Del Toro, por su parte, destacó que trabajar con compositores como Desplat implica una entrega absoluta, casi ritual. “Hay que confiar”, dijo.

La música es el vehículo que puede elevar una escena corriente a un plano trascendente. Y para lograrlo, el cineasta debe aprender a soltar el control, a dejar que la música transforme su obra sin miedo.

Por eso considera que el trabajo con Desplat en La forma del agua fue uno de los más sublimes de su carrera.

El resultado: una partitura fluida, líquida, que se funde con los silencios y los suspiros de los personajes.

Lo más poderoso de este encuentro fue presenciar la comunión entre dos artistas que no compiten por dominar una película, sino que colaboran para revelar.

Ambos entienden el cine como una coreografía entre imagen y sonido, como una danza de sensibilidades. Y ambos, además, comparten una idea romántica del cine como experiencia sensorial total.
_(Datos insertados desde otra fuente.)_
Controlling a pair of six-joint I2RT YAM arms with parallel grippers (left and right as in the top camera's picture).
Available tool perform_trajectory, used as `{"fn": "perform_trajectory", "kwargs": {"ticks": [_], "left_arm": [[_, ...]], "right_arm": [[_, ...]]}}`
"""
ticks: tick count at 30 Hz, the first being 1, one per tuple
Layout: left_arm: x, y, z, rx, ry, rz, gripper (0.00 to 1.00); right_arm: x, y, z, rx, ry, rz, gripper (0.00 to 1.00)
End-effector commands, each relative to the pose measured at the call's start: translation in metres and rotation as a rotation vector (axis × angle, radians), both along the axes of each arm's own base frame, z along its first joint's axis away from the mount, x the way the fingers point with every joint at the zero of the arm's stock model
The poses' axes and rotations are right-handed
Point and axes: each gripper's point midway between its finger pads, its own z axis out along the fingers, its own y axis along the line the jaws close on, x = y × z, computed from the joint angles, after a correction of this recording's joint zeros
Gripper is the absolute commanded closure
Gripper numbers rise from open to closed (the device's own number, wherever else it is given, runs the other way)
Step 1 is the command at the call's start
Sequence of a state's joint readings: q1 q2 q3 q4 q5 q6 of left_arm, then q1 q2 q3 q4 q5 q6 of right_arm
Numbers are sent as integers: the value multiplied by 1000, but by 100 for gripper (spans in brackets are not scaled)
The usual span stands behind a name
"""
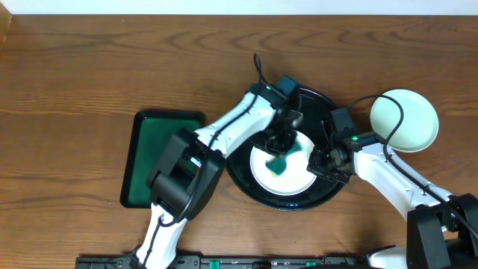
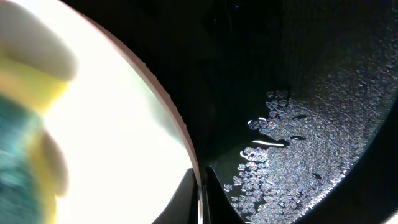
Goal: Clean dirty plates on tray and stack at the side
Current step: 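Wipe the sponge across the plate center with the left gripper, then carry the sponge with the left gripper back to the green water tray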
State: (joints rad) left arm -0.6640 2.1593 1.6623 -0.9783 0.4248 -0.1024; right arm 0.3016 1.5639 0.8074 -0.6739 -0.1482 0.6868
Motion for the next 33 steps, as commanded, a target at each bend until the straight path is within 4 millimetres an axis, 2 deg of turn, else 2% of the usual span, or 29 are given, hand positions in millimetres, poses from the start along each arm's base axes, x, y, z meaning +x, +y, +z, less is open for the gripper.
{"fn": "perform_trajectory", "kwargs": {"ticks": [1,6,9,11,14,19,23,28,33], "left_arm": [[36,22,30,85,-155,84,93],[47,62,83,207,-312,215,93],[45,105,113,367,-405,359,93],[41,128,126,445,-436,413,93],[33,154,134,527,-423,467,93],[31,195,124,615,-356,551,93],[33,226,106,623,-273,645,93],[23,236,75,440,-51,686,93],[16,252,56,362,44,722,93]], "right_arm": [[0,-1,3,-13,-22,25,99],[3,-1,3,-11,-36,36,99],[7,1,4,-7,-56,50,99],[9,1,4,-5,-63,52,99],[10,2,5,-5,-74,69,99],[14,5,10,0,-94,118,99],[24,11,29,21,-145,172,99],[43,15,76,23,-257,230,99],[56,16,132,6,-398,297,99]]}}
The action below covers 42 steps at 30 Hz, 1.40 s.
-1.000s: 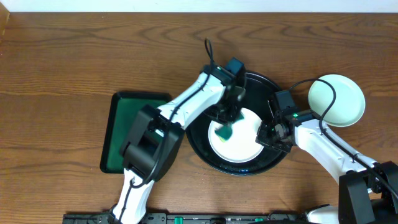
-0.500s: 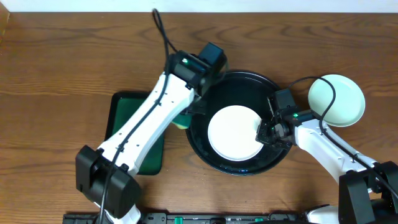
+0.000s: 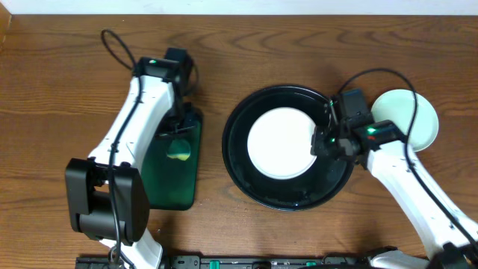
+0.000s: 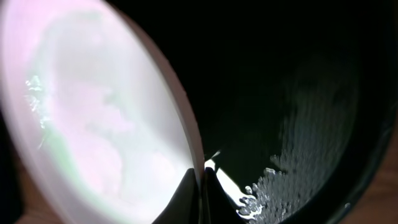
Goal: Clean dirty plates on tray and stack at the side
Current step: 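Carry the sponge with the left gripper back to the green water tray, then lift the cleaned plate off the black tray with the right gripper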
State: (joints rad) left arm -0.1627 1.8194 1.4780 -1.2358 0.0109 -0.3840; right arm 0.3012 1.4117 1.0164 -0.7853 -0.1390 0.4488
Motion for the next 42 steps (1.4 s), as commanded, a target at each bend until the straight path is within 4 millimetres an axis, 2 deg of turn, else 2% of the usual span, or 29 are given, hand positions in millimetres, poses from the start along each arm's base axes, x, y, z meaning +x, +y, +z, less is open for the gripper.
{"fn": "perform_trajectory", "kwargs": {"ticks": [1,5,8,12,17,24,29,35,42], "left_arm": [[-10,-6,-13,-132,52,-18,93],[-16,-11,-27,-252,70,-20,93],[-24,-9,-39,-296,87,-2,93],[-32,-3,-50,-301,106,2,93],[-36,-1,-54,-305,112,-2,93],[-35,-1,-55,-306,108,-5,92],[-35,-1,-54,-308,108,-5,93],[-35,-1,-55,-308,107,-5,92],[-34,-1,-55,-308,104,-6,92]], "right_arm": [[10,2,44,-14,-134,80,99],[7,-7,74,-52,-205,80,99],[1,-14,85,-84,-229,100,99],[-7,-21,88,-132,-236,135,99],[-12,-18,87,-184,-251,244,99],[-6,-29,91,-378,-305,259,99],[-4,-31,94,-434,-326,255,99],[2,-44,103,-569,-368,216,99],[5,-52,117,-748,-417,261,99]]}}
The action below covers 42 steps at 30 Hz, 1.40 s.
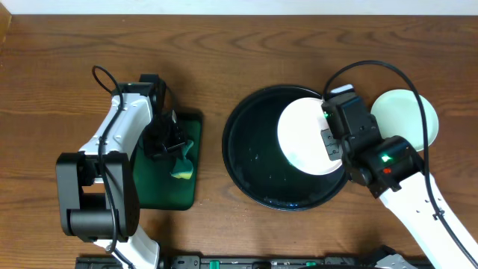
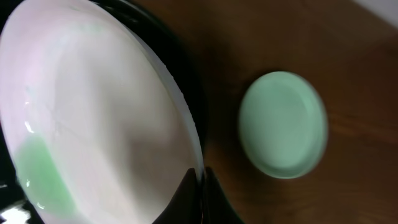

Al cierre del evento, Lerouge preguntó si la música en el cine sigue teniendo espacio en una industria cada vez más dominada por algoritmos y fórmulas. Del Toro fue tajante: “Mientras haya emoción, habrá música. Y mientras haya música, el cine no morirá”. Desplat asintió. Y en ese gesto silencioso se resumió la esencia de toda la conversación: el cine, en su forma más pura, no es una industria sino un acto poético. Y la música, como diría Tarkovski, es el tiempo que se hace visible.